WHAT IS EXPECTED =
Beneath this instruction is a block of data; output from it exactly the lines that run from the one containing "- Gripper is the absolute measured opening" through the one containing "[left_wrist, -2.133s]", inclusive.

(Saved entries)

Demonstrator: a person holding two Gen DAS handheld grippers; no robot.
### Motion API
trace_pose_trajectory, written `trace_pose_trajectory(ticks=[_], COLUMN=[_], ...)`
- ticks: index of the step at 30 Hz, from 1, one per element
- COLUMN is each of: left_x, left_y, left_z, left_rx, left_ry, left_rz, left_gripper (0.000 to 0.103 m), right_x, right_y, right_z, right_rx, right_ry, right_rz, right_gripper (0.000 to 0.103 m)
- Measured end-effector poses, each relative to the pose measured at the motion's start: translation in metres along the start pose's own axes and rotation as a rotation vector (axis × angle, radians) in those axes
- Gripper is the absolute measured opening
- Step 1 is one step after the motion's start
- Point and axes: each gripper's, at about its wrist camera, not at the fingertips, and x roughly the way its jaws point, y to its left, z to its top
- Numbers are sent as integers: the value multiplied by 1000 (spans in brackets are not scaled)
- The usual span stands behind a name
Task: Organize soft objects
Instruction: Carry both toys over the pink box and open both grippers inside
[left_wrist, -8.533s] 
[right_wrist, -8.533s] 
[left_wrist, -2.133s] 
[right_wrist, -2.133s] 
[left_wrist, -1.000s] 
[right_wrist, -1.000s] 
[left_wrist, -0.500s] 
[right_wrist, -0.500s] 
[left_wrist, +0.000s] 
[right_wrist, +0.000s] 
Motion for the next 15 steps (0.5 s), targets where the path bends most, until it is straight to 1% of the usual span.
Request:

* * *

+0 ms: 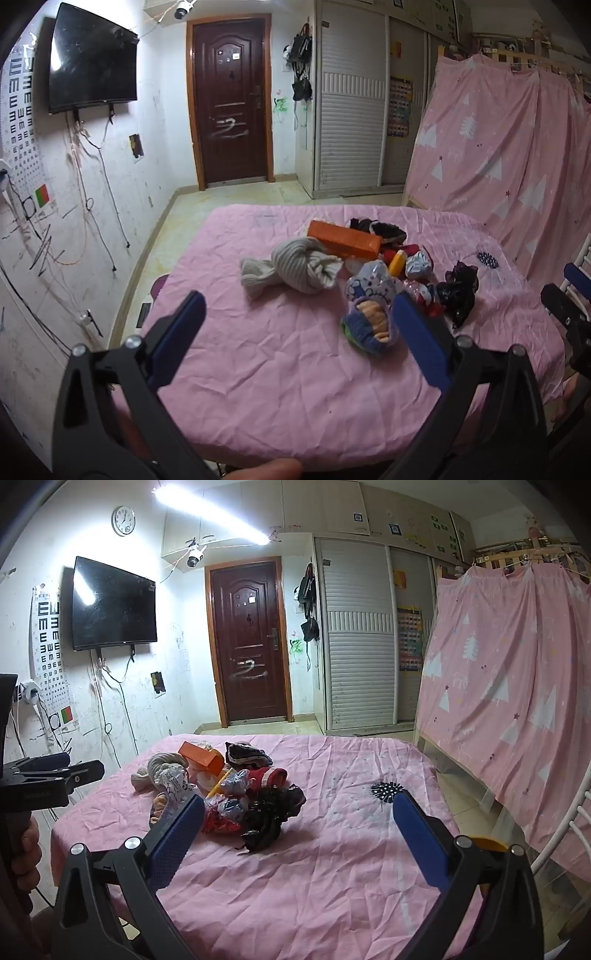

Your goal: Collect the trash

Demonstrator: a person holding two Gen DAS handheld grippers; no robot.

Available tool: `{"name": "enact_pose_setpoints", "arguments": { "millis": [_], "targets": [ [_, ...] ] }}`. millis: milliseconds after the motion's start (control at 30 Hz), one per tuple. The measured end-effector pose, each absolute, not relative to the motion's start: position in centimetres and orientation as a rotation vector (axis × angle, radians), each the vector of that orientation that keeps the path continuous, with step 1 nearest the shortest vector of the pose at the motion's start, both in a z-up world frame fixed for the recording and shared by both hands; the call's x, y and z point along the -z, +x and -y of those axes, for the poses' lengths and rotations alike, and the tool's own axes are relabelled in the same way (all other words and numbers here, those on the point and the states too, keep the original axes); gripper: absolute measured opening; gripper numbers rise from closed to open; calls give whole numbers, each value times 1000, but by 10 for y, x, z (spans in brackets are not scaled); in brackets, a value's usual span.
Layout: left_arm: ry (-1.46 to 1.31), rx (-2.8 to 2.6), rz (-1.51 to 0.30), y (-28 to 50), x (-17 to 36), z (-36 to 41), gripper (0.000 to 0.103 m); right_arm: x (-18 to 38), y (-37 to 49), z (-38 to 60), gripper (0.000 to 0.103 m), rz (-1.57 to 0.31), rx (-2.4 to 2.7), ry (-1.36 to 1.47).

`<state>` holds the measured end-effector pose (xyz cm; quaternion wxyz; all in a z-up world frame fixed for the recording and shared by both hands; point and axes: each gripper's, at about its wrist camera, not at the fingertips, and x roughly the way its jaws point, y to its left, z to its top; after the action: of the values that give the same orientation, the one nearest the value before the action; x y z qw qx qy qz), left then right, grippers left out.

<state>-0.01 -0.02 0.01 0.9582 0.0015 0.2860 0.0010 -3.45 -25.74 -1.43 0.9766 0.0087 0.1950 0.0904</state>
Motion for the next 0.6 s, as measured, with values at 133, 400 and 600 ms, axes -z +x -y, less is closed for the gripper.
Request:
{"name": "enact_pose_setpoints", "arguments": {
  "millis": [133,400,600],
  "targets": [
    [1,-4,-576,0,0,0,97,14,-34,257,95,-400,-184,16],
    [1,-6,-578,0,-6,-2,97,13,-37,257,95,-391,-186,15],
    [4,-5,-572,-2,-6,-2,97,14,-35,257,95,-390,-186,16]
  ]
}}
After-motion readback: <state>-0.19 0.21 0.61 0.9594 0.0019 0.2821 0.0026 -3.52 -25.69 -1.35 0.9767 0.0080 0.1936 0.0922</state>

EXPECTED OUTPUT =
- Gripper is the absolute measured opening
- Step 1 is one step after the motion's start
- Point and axes: each gripper's, at about its wrist camera, not at the fingertips, and x roughly the way its jaws point, y to its left, z to its top
- Numbers are sent as integers: the value multiplied by 1000 (spans in brackets are not scaled)
- The usual span stands behind a name
Task: Organize soft objects
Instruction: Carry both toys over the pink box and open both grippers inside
[left_wrist, -8.533s] 
[right_wrist, -8.533s] 
[left_wrist, -2.133s] 

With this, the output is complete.